Iceland Quakes Spread to Second Volcano
Significant seismic activity has been occurring between Iceland's Barðarbunga volcano and Askja volcano, which are only about 30 miles apart. A number of heavier magnitude earthquakes have rocked the region since last night, and Icelandic officials have been reporting ongoing earthquake swarms.
According to the Icelandic Meteorological Office (IMO), last night's events began with a 5.3-magnitude earthquake around Barðarbunga a quarter after midnight. This signaled countless tinier earthquake swarms ranging between magnitude 2 and 3 that have intermittently continued into this morning.

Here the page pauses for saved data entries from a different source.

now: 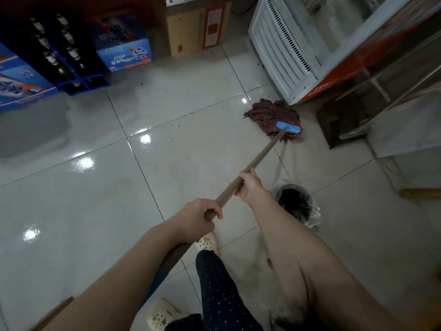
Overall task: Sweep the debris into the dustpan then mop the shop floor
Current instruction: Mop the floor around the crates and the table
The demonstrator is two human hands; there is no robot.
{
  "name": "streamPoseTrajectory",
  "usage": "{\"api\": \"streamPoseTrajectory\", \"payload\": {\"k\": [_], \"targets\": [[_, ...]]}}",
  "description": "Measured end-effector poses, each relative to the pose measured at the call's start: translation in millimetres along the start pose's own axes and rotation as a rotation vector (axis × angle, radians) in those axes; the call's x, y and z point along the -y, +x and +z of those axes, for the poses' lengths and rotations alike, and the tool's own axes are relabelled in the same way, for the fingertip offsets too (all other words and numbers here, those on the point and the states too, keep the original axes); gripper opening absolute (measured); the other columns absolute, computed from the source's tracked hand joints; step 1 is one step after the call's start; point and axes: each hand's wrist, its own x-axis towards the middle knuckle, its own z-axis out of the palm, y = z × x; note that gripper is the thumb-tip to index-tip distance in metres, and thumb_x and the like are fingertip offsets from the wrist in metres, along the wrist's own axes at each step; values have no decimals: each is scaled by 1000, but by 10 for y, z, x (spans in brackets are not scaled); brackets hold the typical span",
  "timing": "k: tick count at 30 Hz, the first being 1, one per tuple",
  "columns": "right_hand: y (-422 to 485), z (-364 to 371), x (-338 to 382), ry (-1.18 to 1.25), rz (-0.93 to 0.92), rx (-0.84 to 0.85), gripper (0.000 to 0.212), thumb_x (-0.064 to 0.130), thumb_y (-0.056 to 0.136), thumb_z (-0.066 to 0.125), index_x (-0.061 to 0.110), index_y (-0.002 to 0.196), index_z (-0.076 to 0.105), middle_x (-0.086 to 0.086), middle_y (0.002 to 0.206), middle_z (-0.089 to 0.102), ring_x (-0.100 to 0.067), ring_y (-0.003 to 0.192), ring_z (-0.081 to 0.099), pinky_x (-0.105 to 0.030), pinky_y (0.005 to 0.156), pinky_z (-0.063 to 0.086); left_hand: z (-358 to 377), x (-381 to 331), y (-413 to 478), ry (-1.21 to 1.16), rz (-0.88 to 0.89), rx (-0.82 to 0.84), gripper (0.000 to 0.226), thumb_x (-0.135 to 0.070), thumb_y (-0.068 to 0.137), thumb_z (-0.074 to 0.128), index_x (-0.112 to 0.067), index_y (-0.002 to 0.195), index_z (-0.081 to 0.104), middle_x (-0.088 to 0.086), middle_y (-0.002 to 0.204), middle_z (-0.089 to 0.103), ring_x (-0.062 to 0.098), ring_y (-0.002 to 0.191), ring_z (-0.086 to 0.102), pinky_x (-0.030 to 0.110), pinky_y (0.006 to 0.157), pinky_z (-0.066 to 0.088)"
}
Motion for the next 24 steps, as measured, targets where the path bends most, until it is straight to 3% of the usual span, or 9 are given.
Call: {"api": "streamPoseTrajectory", "payload": {"k": [4, 8, 10, 13, 15, 19, 24], "targets": [[-21, 112, -40, -22, 11, -35, 69, 4, 98, 41, 42, 149, 13, -6, 89, 49, -23, 70, 51, -46, 90, 46, -41, 76, -56, -55, -33, -11, 31, 1, 81, 50, -28, 88, 59, -2, 91, 54, 9, 46, 50, 15, 42, 43], [-164, 174, -274, -62, 20, -84, 69, 6, 97, 43, 42, 149, 17, -8, 108, 50, -23, 72, 53, -38, 62, 50, 64, 203, -315, -73, -35, -23, 33, 2, 80, 48, -25, 93, 61, -10, 81, 50, 4, 50, 47, 10, 43, 39], [-289, 187, -481, -90, 26, -98, 68, 6, 97, 43, 42, 149, 17, -8, 105, 50, -23, 71, 53, -38, 65, 51, 156, 315, -520, -86, -41, -33, 34, 3, 81, 47, -23, 97, 62, -11, 80, 48, 3, 53, 47, 8, 43, 37], [-536, 249, -955, -127, 41, -75, 68, 6, 97, 42, 43, 148, 17, -6, 90, 51, -22, 70, 53, -38, 65, 51, 306, 622, -979, -104, -67, -57, 34, 3, 81, 47, -22, 99, 62, -11, 76, 48, 3, 53, 46, 10, 45, 38], [-730, 313, -1345, -151, 58, -46, 68, 7, 97, 42, 44, 148, 17, -6, 90, 51, -22, 73, 54, -37, 57, 49, 421, 870, -1339, -100, -80, -83, 34, 2, 81, 48, -23, 98, 62, -8, 78, 50, 4, 55, 47, 13, 49, 41], [-1124, 446, -2127, -163, 71, 8, 69, 4, 96, 39, 44, 148, 18, -8, 95, 50, -22, 71, 52, -37, 55, 49, 691, 1398, -2080, -103, -108, -151, 33, 0, 82, 50, -24, 100, 63, -7, 91, 51, 4, 59, 50, 13, 53, 42], [-1752, 497, -3258, -300, 126, 81, 71, 3, 96, 36, 46, 148, 13, -9, 106, 49, -23, 69, 52, -38, 55, 51, 1151, 2089, -3136, -224, -193, -190, 31, -1, 82, 51, -27, 91, 64, -5, 70, 49, 6, 42, 46, 19, 44, 41]]}}
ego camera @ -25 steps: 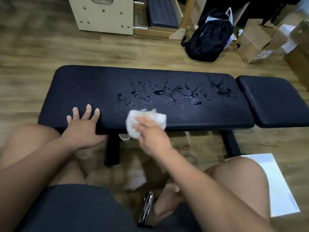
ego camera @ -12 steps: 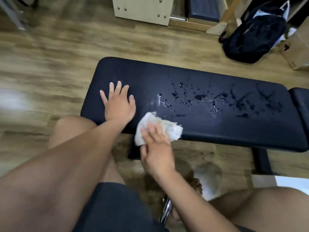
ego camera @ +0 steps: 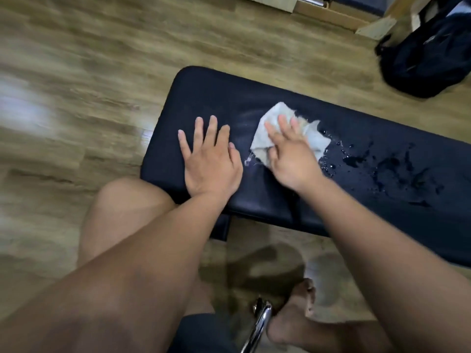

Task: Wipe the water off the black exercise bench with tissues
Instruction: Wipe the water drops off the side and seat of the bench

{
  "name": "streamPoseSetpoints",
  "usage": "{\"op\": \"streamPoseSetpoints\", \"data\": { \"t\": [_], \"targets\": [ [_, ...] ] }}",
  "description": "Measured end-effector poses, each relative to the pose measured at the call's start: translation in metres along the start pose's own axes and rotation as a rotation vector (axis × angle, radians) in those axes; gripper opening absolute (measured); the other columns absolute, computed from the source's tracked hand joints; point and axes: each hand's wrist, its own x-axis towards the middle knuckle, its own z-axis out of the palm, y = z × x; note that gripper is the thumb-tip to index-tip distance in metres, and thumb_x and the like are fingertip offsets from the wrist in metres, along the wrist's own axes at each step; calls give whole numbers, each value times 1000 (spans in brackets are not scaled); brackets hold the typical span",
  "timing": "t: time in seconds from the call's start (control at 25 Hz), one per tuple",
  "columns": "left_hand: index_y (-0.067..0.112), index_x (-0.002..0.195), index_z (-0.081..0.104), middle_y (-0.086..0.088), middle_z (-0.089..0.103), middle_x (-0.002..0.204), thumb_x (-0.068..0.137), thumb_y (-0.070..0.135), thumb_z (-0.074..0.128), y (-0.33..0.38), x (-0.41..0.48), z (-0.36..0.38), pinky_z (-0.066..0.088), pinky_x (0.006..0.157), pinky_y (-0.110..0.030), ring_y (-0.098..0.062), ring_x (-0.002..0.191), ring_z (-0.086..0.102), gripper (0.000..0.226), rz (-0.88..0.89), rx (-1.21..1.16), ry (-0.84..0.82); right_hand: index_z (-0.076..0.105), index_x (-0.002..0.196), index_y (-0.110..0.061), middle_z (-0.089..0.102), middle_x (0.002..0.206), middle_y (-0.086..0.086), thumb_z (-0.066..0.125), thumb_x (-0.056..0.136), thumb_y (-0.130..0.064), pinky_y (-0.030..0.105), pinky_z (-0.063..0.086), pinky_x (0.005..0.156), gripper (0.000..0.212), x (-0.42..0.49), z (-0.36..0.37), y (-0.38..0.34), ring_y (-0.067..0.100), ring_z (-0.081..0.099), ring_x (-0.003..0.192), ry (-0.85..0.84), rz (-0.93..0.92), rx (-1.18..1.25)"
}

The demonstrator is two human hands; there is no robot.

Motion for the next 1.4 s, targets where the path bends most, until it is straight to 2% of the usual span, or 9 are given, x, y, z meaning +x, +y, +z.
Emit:
{"op": "streamPoseSetpoints", "data": {
  "t": [0.2, 0.32, 0.52, 0.6, 0.72, 0.84, 1.12, 1.24, 1.4],
  "targets": [
    [25, 149, 39, 3, 24, 165, 100, 33, 34, 2, 1, -1, -1, 123, -54, -24, 154, 8, 50, -16, 33, -4, 22, 152, -22, 13, 161, 10, 33, 99, -26, 37, 11, 120, 55, 101, -28, 16, 30, 8, 148, -53, 45, -113],
    [26, 150, 38, 3, 21, 166, 99, 35, 32, 3, 1, -2, -2, 123, -54, -24, 155, 6, 52, -9, 58, -20, 24, 151, -25, 17, 160, 6, 32, 97, -30, 38, 11, 120, 55, 109, -33, 4, 26, 11, 148, -50, 116, -83],
    [27, 151, 36, 2, 18, 166, 100, 35, 31, 4, -1, -2, -3, 123, -54, -24, 155, 4, 52, -11, 70, -41, 35, 147, -27, 26, 158, 5, 34, 94, -34, 47, 17, 118, 54, -15, -1, -16, 33, 16, 146, 31, -36, -68],
    [26, 152, 35, 1, 18, 167, 100, 34, 31, 3, 0, -2, -3, 123, -54, -24, 155, 4, 53, 0, 73, -39, 38, 146, -27, 28, 157, 4, 30, 89, -37, 51, 20, 117, 58, -81, 14, -30, 33, 18, 146, -7, -103, -32],
    [24, 151, 36, 0, 21, 166, 100, 32, 31, 2, -3, -2, -2, 123, -55, -26, 154, 6, 52, 5, 75, -26, 30, 149, -32, 18, 160, -3, 25, 90, -39, 48, 13, 120, 60, -136, 27, -40, 27, 8, 149, -115, -116, -30],
    [24, 152, 36, 0, 21, 166, 100, 33, 30, 3, -3, -1, -3, 123, -54, -26, 154, 7, 52, 6, 86, -26, 21, 151, -32, 8, 162, 0, 20, 89, -43, 51, 14, 119, 64, -95, 19, -29, 28, -2, 149, -116, -130, -31],
    [27, 150, 41, 2, 25, 165, 98, 35, 28, 3, 0, 1, 0, 123, -55, -25, 154, 11, 54, -16, 82, -3, 12, 153, -30, 2, 163, 2, 33, 99, -35, 47, 7, 120, 58, 95, -27, -3, 30, -2, 148, -141, 16, -147],
    [29, 149, 40, 4, 23, 165, 99, 35, 31, 3, 1, 0, -2, 123, -54, -24, 154, 8, 51, -25, 71, -15, 14, 153, -31, 4, 162, 2, 33, 98, -37, 46, 9, 120, 58, 101, -29, -8, 29, 1, 149, -153, 26, -158],
    [31, 150, 40, 6, 22, 165, 100, 36, 31, 2, 1, -1, -3, 123, -53, -22, 154, 7, 51, -19, 76, -18, 23, 150, -33, 11, 162, 0, 33, 99, -41, 47, 8, 119, 53, 38, -10, -12, 27, 3, 149, -49, -41, -104]
  ]
}}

Just before 2 p.m. (GMT), the IMO identified a 4.5 magnitude event just east of the Askja caldera - a new location for these worrying events to spread. The Askja volcano is about 30 miles north of Barðarbunga.
Less than an hour later, a 5.2 event struck Barðarbunga once more, indicating unsettled volcanic activity beneath the mountain. More than 700 earthquakes have been identified as of midnight. Tuesday saw more than 900 quakes in various swarms throughout the day and into the night, and the days prior have seen even more.
However, while this activity apparently reflects a northward migration of building magma pressure, Barðarbunga has yet to blow, and Askja appears to not be in danger of erupting.
Last Saturday, the IMO initially elevated aviation warnings for Barðarbunga to code red, suspecting an ongoing eruption beneath the Dyngjujökull glacier. However, by Monday satellite imagery and seismological measurements revealed a false alarm, and the warning system regressed to orange.
Palmi Erlendsson, a geologist at the IMO, told Reuters that the magma still has a little under 10 miles to go before even reaching the Askja caldera. If Barðarbunga begins a sub-glacial eruption before then, it might never make it. However, if it does make the trip, it is still only likely that one volcano - not both - will erupt. It would even be preferable that Askja erupts, as it's not covered in a thick sheet of ice - a flooding and heavy ash hazard.
"That would not be as dangerous," Erlendsson said, "but it's impossible to say what will happen."